[WORK INSTRUCTION]: The listing below is to be reproduced in full, exactly as given.
........
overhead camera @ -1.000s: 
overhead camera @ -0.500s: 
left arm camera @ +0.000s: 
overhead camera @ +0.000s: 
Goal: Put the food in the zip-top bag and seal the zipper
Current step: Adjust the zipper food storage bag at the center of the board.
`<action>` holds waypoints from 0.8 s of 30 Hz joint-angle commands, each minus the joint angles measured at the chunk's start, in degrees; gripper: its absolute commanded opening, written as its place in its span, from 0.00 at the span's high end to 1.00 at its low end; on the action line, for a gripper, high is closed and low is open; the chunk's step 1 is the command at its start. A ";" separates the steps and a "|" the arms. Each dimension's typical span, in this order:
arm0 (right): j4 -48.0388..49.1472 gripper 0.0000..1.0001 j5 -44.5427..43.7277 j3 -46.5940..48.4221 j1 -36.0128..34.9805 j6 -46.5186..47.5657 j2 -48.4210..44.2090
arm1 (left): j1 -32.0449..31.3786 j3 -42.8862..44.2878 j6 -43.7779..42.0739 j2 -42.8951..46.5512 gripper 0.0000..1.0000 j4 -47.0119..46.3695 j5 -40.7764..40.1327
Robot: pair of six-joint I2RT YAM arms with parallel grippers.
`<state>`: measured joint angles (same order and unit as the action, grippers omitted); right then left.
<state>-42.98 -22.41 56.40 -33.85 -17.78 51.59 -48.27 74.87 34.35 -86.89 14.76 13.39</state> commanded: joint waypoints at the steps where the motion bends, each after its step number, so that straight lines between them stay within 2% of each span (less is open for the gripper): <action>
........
[TASK SOLUTION]:
overhead camera @ -1.000s: 
overhead camera @ -0.500s: 
left arm camera @ +0.000s: 
overhead camera @ +0.000s: 
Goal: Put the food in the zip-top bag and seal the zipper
Current step: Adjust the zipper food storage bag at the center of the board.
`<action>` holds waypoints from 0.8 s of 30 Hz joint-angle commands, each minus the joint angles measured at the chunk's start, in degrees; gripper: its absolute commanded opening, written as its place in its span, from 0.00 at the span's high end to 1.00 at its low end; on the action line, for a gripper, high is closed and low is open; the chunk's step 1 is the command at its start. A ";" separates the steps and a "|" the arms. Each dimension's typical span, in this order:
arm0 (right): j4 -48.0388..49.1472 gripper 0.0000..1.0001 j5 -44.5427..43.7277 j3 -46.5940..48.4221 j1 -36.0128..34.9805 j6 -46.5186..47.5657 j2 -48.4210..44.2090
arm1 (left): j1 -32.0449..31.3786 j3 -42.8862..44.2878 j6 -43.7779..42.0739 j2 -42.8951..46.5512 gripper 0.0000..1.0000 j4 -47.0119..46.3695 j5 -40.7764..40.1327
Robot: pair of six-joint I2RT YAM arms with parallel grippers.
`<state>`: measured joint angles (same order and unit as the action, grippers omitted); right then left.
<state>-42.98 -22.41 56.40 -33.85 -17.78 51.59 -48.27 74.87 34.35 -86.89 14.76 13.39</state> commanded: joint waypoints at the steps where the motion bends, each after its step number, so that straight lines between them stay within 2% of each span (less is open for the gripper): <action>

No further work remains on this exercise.